Actually, the sensor is measuring with a frequency of 4 MHz, so every measurement a length of 4.000.000. After using FFT and Moving Average on the time and frequency this reduces to 128 (frequency spectrum) * 7500 (each) data points.

I suspect, that this is way to big to convert it to an image and use a CNN for classification? I have read about time series lenghts of around 7600 being encoded to images and then classified by CNN.

If anyone has experiences with huge time series lengths and classification I would be thankful for any hint - sadly I have almost no experience in signal processing. Sorry again for my dumb questions. I am a mathematician making the transition into the field of ML.

Hey @marteen,
in order to get some ideas of how to deal with your massive amount of timesteps, maybe have a look at this kaggle competition:


The signals there consisted of 800.000 Timesteps, which is less than yours but still much too large to use for standard timeseries-to-image methods…

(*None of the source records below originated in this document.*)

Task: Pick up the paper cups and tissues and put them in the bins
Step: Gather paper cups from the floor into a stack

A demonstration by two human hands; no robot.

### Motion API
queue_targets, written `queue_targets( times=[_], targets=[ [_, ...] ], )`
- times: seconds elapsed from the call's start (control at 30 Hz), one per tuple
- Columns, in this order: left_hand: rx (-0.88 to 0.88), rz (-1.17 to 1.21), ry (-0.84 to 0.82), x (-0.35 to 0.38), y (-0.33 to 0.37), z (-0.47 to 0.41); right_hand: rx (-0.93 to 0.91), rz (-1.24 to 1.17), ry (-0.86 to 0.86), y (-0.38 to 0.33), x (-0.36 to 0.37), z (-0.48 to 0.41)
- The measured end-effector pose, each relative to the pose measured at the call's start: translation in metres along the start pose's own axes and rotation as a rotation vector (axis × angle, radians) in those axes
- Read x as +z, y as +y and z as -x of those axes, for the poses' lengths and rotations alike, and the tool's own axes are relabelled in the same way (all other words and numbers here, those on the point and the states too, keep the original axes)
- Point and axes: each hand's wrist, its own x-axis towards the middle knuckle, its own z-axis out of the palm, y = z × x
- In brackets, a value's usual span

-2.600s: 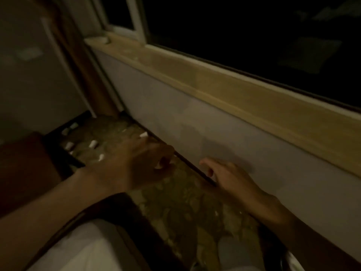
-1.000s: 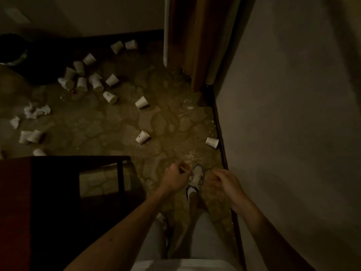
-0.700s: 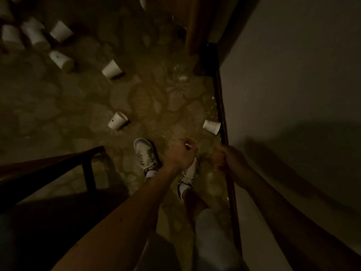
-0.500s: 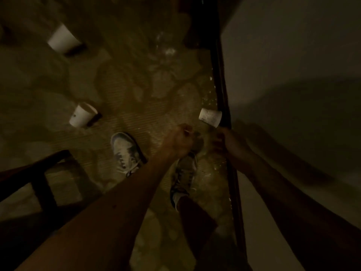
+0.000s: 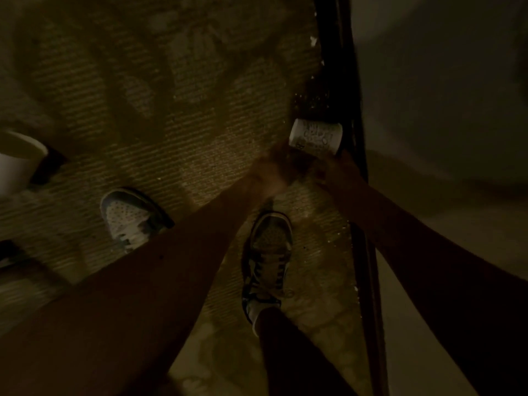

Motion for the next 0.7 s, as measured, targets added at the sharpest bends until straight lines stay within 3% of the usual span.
queue_targets(
  times=[0.23, 0.37, 0.57, 0.7],
  targets=[
    [-0.156, 0.415, 0.167, -0.022, -0.012, 0.002, -0.068, 0.192, -0.005, -0.008, 0.007, 0.001],
    [-0.221, 0.335, 0.351, -0.055, -0.021, 0.032, -0.168, 0.435, -0.202, -0.022, 0.027, 0.035],
    [-0.239, 0.588, 0.342, -0.098, -0.052, 0.122, -0.196, 0.587, -0.41, -0.051, 0.077, 0.102],
    [-0.277, 0.52, 0.228, -0.122, -0.068, 0.179, -0.289, 0.668, -0.306, -0.074, 0.117, 0.149]
  ],
)
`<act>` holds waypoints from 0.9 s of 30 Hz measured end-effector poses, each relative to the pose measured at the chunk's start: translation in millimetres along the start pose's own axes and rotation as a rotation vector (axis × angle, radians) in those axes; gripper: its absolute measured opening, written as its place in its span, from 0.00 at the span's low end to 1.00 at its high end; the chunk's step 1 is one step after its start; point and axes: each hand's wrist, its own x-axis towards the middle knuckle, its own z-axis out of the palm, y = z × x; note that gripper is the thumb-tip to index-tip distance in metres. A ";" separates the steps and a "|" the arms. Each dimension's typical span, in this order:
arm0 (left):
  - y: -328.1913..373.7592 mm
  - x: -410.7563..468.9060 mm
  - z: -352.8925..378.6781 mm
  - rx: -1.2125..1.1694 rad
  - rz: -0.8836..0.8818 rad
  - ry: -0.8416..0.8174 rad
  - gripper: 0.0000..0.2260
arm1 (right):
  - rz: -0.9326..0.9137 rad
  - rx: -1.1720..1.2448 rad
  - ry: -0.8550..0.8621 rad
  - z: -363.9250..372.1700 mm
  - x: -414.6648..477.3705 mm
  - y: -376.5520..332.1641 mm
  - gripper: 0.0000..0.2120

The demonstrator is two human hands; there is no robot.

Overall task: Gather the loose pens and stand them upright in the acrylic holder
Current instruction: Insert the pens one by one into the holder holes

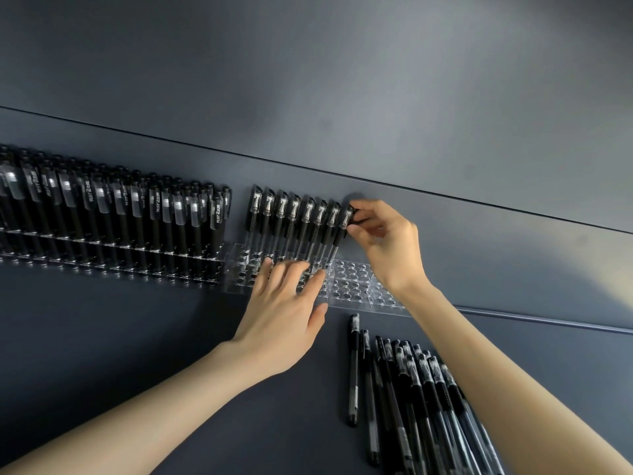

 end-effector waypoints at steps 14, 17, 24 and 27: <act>83.7 -28.6 -39.3 -0.242 -0.174 -0.373 0.27 | 0.136 -0.084 -0.386 -60.0 -76.8 21.5 0.07; 103.2 -33.9 -44.5 -0.269 -0.235 -0.408 0.28 | 0.080 -0.180 -0.573 -76.7 -98.1 29.9 0.15; 108.1 -23.2 -39.5 -0.388 -0.523 -0.479 0.28 | 0.047 -0.178 -0.662 -83.2 -128.0 35.9 0.20; 102.0 -17.0 -35.0 -0.492 -0.601 -0.482 0.23 | 0.050 -0.192 -0.633 -81.6 -127.5 33.9 0.18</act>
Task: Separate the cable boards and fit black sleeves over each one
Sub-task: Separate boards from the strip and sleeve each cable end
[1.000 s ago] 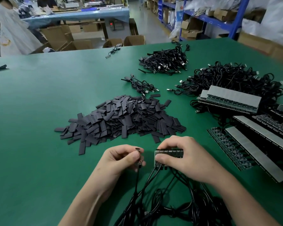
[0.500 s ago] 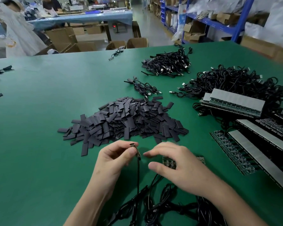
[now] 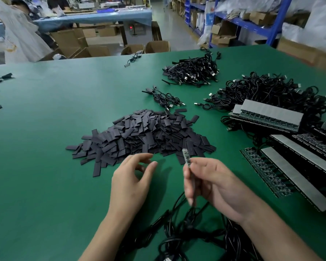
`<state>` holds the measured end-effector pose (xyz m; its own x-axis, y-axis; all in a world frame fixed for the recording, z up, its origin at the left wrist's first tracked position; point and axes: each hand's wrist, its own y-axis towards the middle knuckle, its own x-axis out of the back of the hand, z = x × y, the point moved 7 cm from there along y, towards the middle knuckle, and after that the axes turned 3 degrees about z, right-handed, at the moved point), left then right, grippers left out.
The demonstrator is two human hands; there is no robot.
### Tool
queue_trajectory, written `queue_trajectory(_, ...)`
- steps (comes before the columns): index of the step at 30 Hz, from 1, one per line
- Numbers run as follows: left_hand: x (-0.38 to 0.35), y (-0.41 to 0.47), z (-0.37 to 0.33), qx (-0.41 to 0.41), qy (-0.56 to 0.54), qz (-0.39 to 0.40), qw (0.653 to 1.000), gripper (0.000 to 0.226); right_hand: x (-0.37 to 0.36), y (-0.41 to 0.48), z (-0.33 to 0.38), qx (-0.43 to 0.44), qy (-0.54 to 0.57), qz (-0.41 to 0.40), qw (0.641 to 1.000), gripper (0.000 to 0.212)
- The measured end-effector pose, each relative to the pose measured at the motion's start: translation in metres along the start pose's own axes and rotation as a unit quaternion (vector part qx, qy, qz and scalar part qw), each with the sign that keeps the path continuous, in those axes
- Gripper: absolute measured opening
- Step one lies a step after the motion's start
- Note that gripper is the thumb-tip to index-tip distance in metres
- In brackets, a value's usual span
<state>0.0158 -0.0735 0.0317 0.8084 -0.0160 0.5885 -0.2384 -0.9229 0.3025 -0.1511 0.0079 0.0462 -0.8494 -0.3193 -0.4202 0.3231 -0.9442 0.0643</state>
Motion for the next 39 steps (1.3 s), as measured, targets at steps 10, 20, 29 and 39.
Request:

What most people there did was calculate summary statistics and/or features on windowed subsamples of the data, generating a multivariate timeseries with less samples. For example using a window size of 800 steps, you could transform the 800.000 timesteps into a more managable 1000 timesteps of say min/max/mean/median and then continue working with that timeseries. There is a multitude of features/statistics you can use, have a look at the kernels in that competition.

You can then still decide to use the generated data with an image approach, or rather use gbms or lstms etc. like people did in the competition.